Comparative analysis of the tumor immune microenvironment (TIME) in primary and metastatic sites of microsatellite stable (MSS) and microsatellite instability-high (MSI) colorectal cancer

10/16/2023

Comparative analysis of the tumor immune microenvironment (TIME) in primary and metastatic sites of microsatellite stable (MSS) and microsatellite instability-high (MSI) colorectal cancer

ESMO 2023

Authors Marwan G. Fakih, Jian Ye, jiye@coh.org, ChongKai Wang, Colt Egelston, Minxuan Huang, Jacob Mercer, Michael A. Thompson, Jun Gong

Background

We have previously reported significant differences between the tumor immune microenvironment (TIME) of primary colorectal cancer (CRC-P) and different metastatic sites. Increased immune cell infiltration, B-cells, and CD8 cells and decreased macrophages were noted in CRC-P and lung metastatic (LuM) lesions compared to liver (LM) and peritoneum (PM) metastases.
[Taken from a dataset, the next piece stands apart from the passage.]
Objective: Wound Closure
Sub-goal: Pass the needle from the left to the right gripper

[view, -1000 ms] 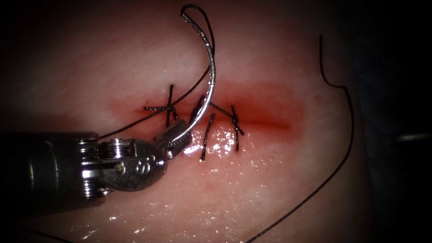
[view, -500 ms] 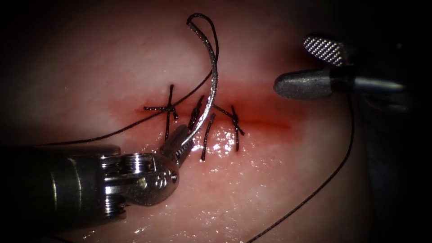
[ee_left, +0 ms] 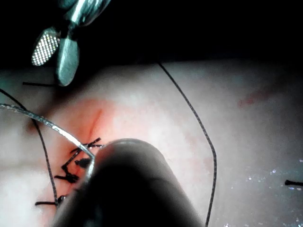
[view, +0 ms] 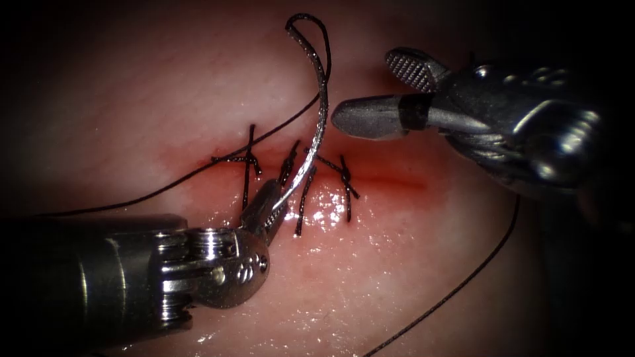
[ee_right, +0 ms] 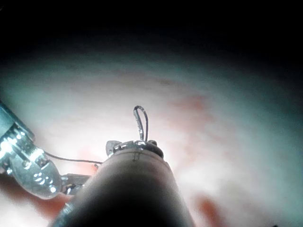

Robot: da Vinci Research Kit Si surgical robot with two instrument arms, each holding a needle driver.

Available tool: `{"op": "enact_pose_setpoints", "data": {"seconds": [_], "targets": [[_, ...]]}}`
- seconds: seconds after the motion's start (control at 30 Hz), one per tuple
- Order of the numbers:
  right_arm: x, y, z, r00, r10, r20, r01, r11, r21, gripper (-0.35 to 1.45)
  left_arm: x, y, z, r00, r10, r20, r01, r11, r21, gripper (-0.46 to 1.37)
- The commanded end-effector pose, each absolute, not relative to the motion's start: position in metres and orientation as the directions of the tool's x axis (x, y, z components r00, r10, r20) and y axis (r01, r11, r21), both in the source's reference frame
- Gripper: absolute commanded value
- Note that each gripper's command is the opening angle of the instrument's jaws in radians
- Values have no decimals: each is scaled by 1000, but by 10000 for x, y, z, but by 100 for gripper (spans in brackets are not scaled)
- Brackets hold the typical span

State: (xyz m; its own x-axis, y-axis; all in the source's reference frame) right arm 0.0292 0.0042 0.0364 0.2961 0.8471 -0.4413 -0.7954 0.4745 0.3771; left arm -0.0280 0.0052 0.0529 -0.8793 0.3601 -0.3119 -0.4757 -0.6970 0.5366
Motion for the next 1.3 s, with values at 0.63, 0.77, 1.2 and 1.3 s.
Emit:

We expanded our work to MSI CRC and compared their TIME to respective MSS tumor sites.

Methods

De-identified cases of MSS and MSI metastatic CRC that underwent next-generation sequencing with the Tempus xT assay were selected from the Tempus Database. Gene expression patterns of immune cells, including B, T (CD4+, CD8+), NK cells, and macrophages, were used to predict relative intra-tumor abundance. MSI and MSS cohorts included CRC-P, LM, and PM. LuM was analyzed only in MSS tumors due to the limited number of MSI LuM. Tumor mutational burden (TMB), neoantigen burden, and proportion of immune cells in CRC-P, LM, and PM were compared across MSI and MSS patients. Chi-squared/Fischer’s exact tests or Kruskal-Wallis tests were used to assess statistical significance.

Results

A total of 208 MSI and 6,732 MSS tumors were subject of analysis. No differences were noted in TMB, neoantigen load, or PD-L1 expression between MSI CRC-P, LM, or PM. Across the 3 tissue groups, the median TMB and neoantigen tumor burden were significantly higher in MSI cohorts when compared to MSS cohorts (p<0.001). Compared to MSS LM, MSI LM exhibited a higher percentage of CD8 cells (p=0.002) and NK cells (p<0.001), with a trend towards a lower percentage of macrophages (p=0.14). Similar differences were noted for MSI PM compared to MSS PM (CD8 cells p=0.018, NK cells p=0.044 and macrophages p=0.023). The TIME of MSS LuM lesions shared more similarities with that of MSI LM/PM than MSS LM/PM.

Conclusions

MSI LM and PM have a more favorable TIME than respective MSS metastases, explaining the discordance in response to checkpoint inhibitors (CPI) and reported CPI benefits in MSI cases across all metastatic sites. MSS LuM have a comparable TIME to MSI metastatic sites, explaining the recently reported benefits from CPI therapy in this group.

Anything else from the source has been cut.